Para que servem essas línguas faladas por um só falante, além de monólogos? Se um homem falando sozinho uma língua de cultura já é um tanto ridículo, que qualificativo podemos atribuir a quem fala uma língua que só ele entende? Estamos à margem da insanidade. Verdade que, nestes dias, há jovens criando línguas para consumo próprio. Como exercício intelectual, passa. Mas só serve para anotações secretas de algum diário, nada mais. Que literatura, que ciência, que saber, pode produzir uma língua falada por um punhado de gatos pingados?

A UNESCO faz um chamado especial frente a esta situação. “Este processo só pode ser freado se os governos e as comunidades falantes tomam medidas urgentes”. Considera ainda que se as línguas são instrumentos primordiais das expressões culturais do ser humano, a tarefa de salvaguardar as línguas em perigo de desaparição seja crucial para a manutenção da diversidade cultural no mundo.

Como salvar uma língua de um, dez ou cinqüenta falantes? Impondo-a a currículos de alunos que jamais precisarão delas?
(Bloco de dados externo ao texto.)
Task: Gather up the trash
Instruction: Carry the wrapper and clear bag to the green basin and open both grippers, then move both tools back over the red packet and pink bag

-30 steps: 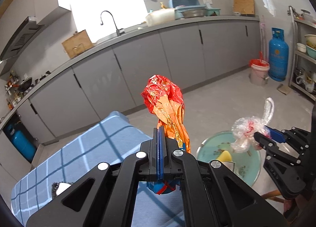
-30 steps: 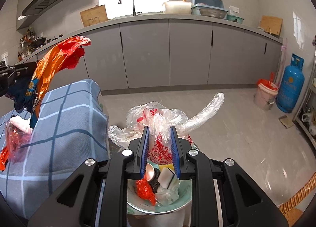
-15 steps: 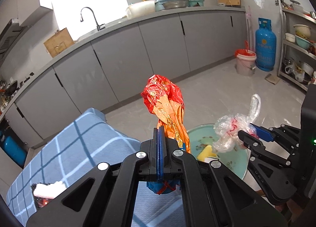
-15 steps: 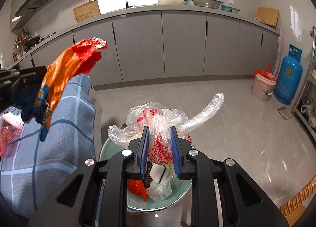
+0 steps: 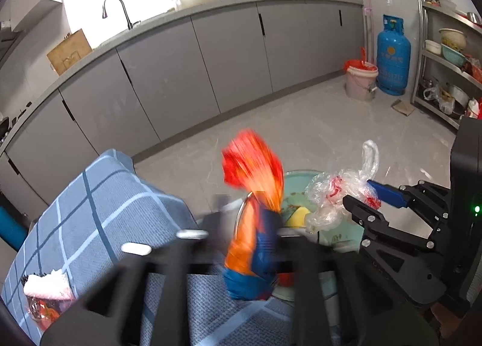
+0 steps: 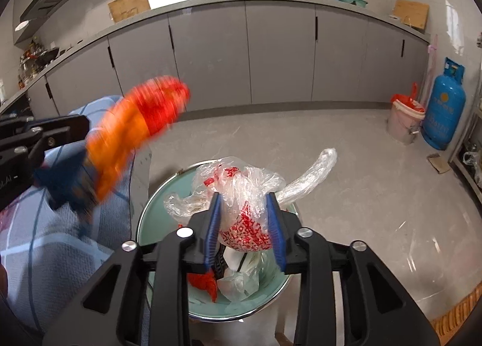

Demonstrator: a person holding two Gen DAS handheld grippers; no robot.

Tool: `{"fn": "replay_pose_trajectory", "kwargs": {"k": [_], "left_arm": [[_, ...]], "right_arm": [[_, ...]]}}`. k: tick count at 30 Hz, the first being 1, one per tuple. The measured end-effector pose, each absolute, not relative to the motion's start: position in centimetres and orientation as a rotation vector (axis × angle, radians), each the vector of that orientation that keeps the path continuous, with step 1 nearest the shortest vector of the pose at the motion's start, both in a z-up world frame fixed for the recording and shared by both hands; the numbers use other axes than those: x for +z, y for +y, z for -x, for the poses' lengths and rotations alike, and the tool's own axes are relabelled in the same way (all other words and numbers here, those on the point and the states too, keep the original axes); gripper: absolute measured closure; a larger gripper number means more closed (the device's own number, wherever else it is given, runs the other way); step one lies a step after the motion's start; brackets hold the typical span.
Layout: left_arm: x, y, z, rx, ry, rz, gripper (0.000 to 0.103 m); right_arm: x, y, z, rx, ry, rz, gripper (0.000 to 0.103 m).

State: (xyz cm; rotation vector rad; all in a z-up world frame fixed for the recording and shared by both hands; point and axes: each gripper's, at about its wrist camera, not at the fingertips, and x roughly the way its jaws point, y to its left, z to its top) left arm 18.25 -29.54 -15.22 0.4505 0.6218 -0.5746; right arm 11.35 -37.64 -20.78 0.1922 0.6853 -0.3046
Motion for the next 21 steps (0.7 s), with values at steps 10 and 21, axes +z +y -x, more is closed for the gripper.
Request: {"fn": "replay_pose_trajectory", "kwargs": {"k": [10,21], "left_arm": [[-14.9,-27.9,-18.9,-0.537,0.623,-0.429,0.040],[-12.7,-23.8,-18.3,-0.446,0.580,-0.407,0.026]], "right_arm": [[-21.4,-38.1,-10.2,-0.339,0.692,-0.220,0.037],[-20.4,-36.2,-9.9,-0.316,0.686,-0.228,0.034]]}}
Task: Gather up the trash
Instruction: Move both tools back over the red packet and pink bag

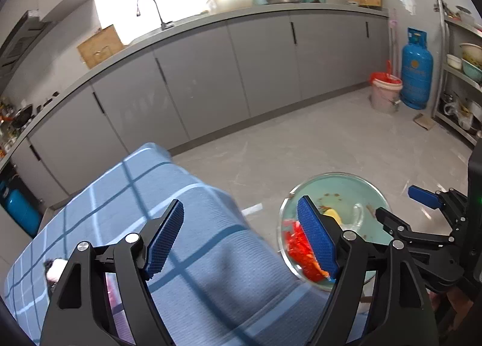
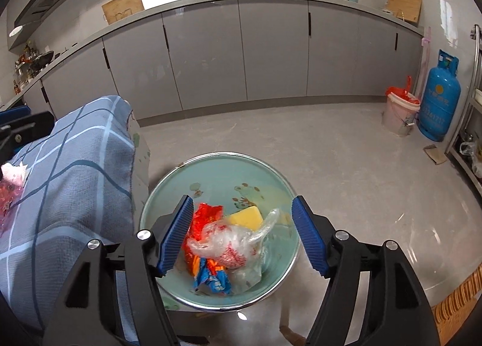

Baixando decreto promovendo a língua moribunda a idioma nacional? Os desocupados da Unesco que me desculpem, esta causa é perdida. Se as civilizações morrem, por que não morreriam as línguas? A causa pode servir para a organização de congressos, colóquios e mordomias outras, que rendem a especialistas do nada viagens de turismo, hospedagens em bons hotéis e excelente restauração. Pois para isso serve a maioria dos congressos e colóquios nestes tempos de Internet.

Segundo o Atlas, paradoxalmente, as regiões ou países onde há maior diversidade lingüística, como a Melanésia, a África subsahariana, a América do Sul, a China e a Indonésia, são aquelas onde há mais tendência à desaparição dos idiomas. O curioso é que os autores do Atlas não chegam à conclusão que salta aos olhos: quanto mais línguas têm um país, mais subdesenvolvido é. Você não encontra país desenvolvido que fale mais de três ou quatro línguas. Segundo antropólogos, na época do descobrimento, falava-se no Brasil cerca de 1.078 línguas indígenas. A cifra é tão suspeita como aquela que pretende existirem na época cinco milhões de índios. Que recursos tinham na época aqueles gatos pingados portugueses para levar a termo estes recenseamentos?

Devido à política linguística do Estado português e em seguida do brasileiro - continuam os defensores da diversidade de línguas - de reduzir o número de línguas por meio do deslocamento lingüístico, isto é, de sua substituição pela língua portuguesa, a maior parte dessas línguas desapareceu ou está em vias de extinguir-se.

Ora, é graças a esta uniformidade lingüistica que finalmente surgiu um país. Que, bem ou mal, existe como nação. Imagine um país onde se falam mais de mil línguas. A comunicação entre todos os cidadãos se torna inviável. Estes mesmo antrópologos pretendem que, hoje, no Brasil, sejam faladas mais de cem línguas. Grossa bobagem. No Brasil fala-se uma língua. E uma boa centena de códigos secretos, se quisermos.

O relatório cita como exceção o guarani no Paraguai. Uma vez incorporado à Constituição Paraguaia, o número de falantes passou de 3,6 milhões em 1992 para 4,4 milhões, dez anos mais tarde. O exemplo não procede: 3,6 milhões de falantes não é o mesmo que dez ou cinqüenta falantes. Além do mais, o Paraguai mal tem seis milhões de habitantes. Ou seja, uma boa metade do país já falava a língua indígena.

Há muito deixei de ser jovem. Considero hoje que língua é um idioma que tem atrás de si um Exército, Força Aérea e Marinha. Se não tiver, não é língua. É dialeto. Bascos, catalães, ocitanos, napolitanos, sicilianos que me desculpem. Morte à essas línguas inúteis, inoperantes! Que sobrevivam as mais fortes, que produziram melhor cultura! Se o planetinha ficasse reduzido a umas quinhentas ou seiscentas línguas, as comunicações seriam bem menos complicadas.